Procedimento civile – Notificazione – A mezzo posta – Principi contenuti nella sentenza n. 477 del 2002 della Corte costituzionale – Ricorso per cassazione spedito a mezzo posta – Tempestività – Condizioni – Errore nell'indicazione dell'esatto indirizzo – Consegna all'ufficiale giudiziario – Rilevanza – Esclusione – Fondamento. (20/05/2010).

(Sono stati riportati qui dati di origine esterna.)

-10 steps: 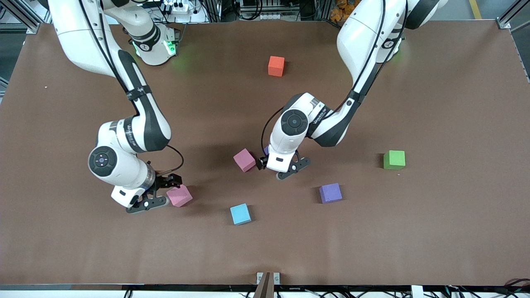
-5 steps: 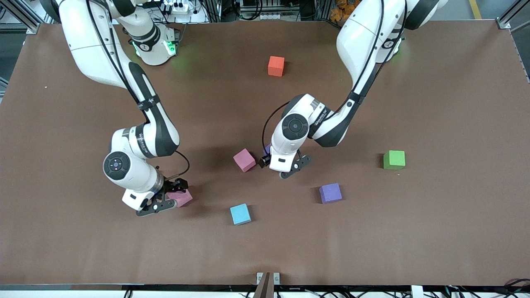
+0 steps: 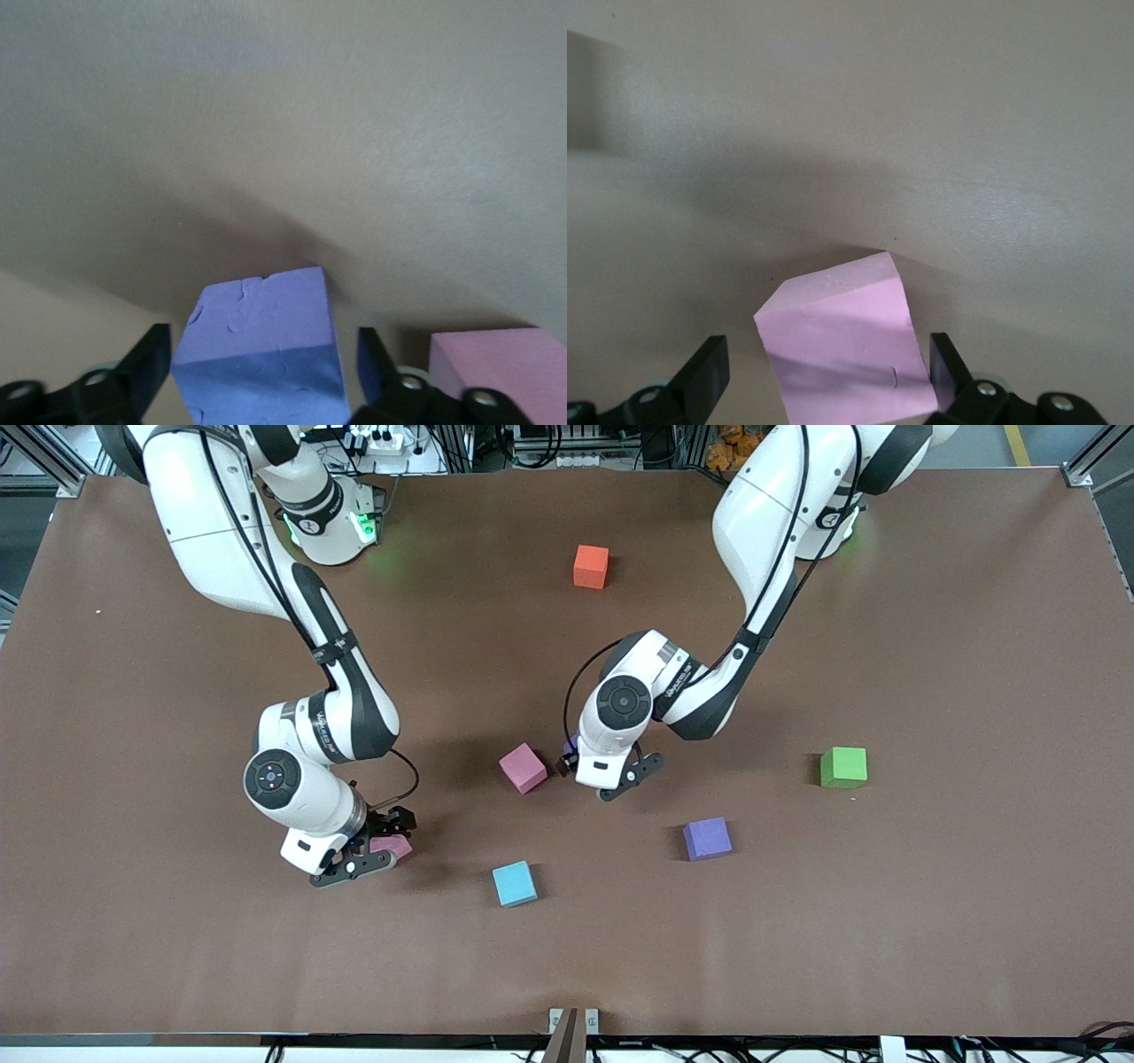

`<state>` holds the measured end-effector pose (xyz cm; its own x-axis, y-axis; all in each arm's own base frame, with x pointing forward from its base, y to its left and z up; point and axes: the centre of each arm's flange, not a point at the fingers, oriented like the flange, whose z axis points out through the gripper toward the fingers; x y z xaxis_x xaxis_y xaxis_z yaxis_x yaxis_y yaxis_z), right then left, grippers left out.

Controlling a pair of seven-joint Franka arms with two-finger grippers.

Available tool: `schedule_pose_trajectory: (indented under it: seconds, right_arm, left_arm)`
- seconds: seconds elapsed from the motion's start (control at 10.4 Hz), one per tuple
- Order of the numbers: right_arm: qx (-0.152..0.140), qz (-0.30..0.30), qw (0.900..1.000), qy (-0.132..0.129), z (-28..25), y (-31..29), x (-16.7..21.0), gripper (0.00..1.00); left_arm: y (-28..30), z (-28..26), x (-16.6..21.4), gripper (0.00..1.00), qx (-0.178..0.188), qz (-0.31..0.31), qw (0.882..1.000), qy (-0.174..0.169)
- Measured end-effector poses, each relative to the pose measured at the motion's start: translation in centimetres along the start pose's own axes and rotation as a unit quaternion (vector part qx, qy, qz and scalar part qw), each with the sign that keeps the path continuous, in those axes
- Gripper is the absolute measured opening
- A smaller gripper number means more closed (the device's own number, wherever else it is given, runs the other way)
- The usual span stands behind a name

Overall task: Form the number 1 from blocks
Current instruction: 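Grasp the pink cube with the right gripper while the left gripper grasps purple, then carry the pink cube with the right gripper while the left gripper carries purple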

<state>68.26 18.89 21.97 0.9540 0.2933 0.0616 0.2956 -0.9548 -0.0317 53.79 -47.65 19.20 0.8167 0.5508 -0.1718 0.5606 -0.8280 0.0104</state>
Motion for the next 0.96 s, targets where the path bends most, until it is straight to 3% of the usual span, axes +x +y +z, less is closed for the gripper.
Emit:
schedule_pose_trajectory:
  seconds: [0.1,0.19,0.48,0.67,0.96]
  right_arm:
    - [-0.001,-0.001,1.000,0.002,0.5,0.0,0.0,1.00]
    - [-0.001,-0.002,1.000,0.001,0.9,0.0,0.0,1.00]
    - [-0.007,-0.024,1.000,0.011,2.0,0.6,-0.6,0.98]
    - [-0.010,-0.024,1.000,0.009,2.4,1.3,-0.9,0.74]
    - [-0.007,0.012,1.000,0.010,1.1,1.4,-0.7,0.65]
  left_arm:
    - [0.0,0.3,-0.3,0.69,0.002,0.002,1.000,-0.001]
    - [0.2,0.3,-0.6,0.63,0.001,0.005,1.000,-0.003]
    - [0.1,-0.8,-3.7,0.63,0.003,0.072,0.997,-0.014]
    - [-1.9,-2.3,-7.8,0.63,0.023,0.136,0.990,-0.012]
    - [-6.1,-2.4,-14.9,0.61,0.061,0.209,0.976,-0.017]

A seguito della sentenza n. 477 del 2002 della Corte costituzionale - secondo cui la notifica di un atto processuale si intende perfezionata, per il notificante, al momento della consegna del medesimo all'ufficiale giudiziario - la tempestività della proposizione del ricorso per cassazione esige che la consegna della copia del ricorso per la spedizione a mezzo posta venga effettuata nel termine perentorio di legge e che l'eventuale tardività della notifica possa essere addebitata esclusivamente a errori o all'inerzia dell'ufficiale giudiziario o dei suoi ausiliari, e non a responsabilità del notificante; pertanto, la data di consegna all'ufficiale giudiziario non può assumere rilievo ove l'atto in questione sia "ab origine" viziato da errore nell'indicazione dell'esatto indirizzo del destinatario, poiché tale indicazione è formalità che non sfugge alla disponibilità del notificante. (fonte CED – Corte di Cassazione) Cassazione Sez. Un. Civili, 30 Marzo 2010, n. 7607.